There have always been college-sports fans on the internet, consigned to some of the worst message boards you can possibly imagine, but it’s only in the past decade that the internet has become so ubiquitous and culturally hegemonic that it’s been able to sustain a large population of current and former fraternity members, degenerate gamblers, and Southern party girls, and in turn to convince those people to participate actively in the culture of social media.
But these groups may never have really been organized into a subculture absent two other important developments: The first is Elon Musk’s takeover of Twitter, which has been extremely beneficial to all kinds of demonstratively macho subcultures for reasons that have been discussed ad nauseaum. The second is the legalization of sports gambling in many states, which has flooded media properties that cater to Zynternet demographics with cash, either as advertisers or often as owners.

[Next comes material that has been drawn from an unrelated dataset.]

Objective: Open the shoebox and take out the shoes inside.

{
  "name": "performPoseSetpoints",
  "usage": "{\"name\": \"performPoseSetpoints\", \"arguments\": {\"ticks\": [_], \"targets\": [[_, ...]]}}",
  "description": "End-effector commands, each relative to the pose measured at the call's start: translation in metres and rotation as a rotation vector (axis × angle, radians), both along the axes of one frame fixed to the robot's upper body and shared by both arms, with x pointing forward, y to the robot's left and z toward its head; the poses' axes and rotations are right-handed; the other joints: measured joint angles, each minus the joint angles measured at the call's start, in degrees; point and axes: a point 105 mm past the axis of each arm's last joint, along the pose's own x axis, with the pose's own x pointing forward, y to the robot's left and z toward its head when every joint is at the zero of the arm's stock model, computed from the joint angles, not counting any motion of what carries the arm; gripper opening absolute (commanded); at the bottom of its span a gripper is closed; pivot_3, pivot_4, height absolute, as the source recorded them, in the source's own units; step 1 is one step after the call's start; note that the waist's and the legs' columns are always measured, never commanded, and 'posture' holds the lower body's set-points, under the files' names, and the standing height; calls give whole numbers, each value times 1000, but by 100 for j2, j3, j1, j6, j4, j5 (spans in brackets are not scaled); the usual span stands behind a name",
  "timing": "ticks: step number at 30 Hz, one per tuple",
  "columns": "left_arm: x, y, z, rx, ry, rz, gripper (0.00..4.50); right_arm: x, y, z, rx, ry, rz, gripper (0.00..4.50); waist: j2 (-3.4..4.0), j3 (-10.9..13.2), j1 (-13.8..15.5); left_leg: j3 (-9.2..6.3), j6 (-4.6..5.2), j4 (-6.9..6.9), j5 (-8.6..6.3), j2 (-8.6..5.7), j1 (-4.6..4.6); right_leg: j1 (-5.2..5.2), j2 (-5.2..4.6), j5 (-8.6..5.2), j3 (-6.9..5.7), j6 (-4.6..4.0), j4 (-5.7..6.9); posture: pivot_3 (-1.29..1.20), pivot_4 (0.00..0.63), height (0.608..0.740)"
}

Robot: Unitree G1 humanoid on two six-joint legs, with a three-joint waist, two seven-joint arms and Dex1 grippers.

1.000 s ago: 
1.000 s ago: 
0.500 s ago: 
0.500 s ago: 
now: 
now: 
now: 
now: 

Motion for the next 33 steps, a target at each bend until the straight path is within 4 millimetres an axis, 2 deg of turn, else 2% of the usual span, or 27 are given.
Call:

The result is an internet culture that is on the whole much frattier than it was in 2014. I would say “for better and for worse” but I’m not exactly sure what the “for better” part is. While Hawk Tuah in and of itself is relatively benign, and Welch seems to be a happy and remunerated participant in her own viral fame, the other meme spreading across the Zynternet this week was the name and photo of a girl whom an anonymous account claimed, apparently arbitrarily, slept with “35 percent of the SEC.” This happened on “the Burnerverse,” a network of anonymous Zynternet Twitter accounts seemingly dedicated to reproducing 4chan with southern-frat characteristics. The “good news,” such as it is, is that while the Zynternet is broadly conservative, it’s never quite as committed, partisan, or ideological as some of its adjacent networks would like.3 The bad news is that its main belief system is a kind of epicurean libertarianism (protect Zyn at all costs) combined with an all-purpose misogyny.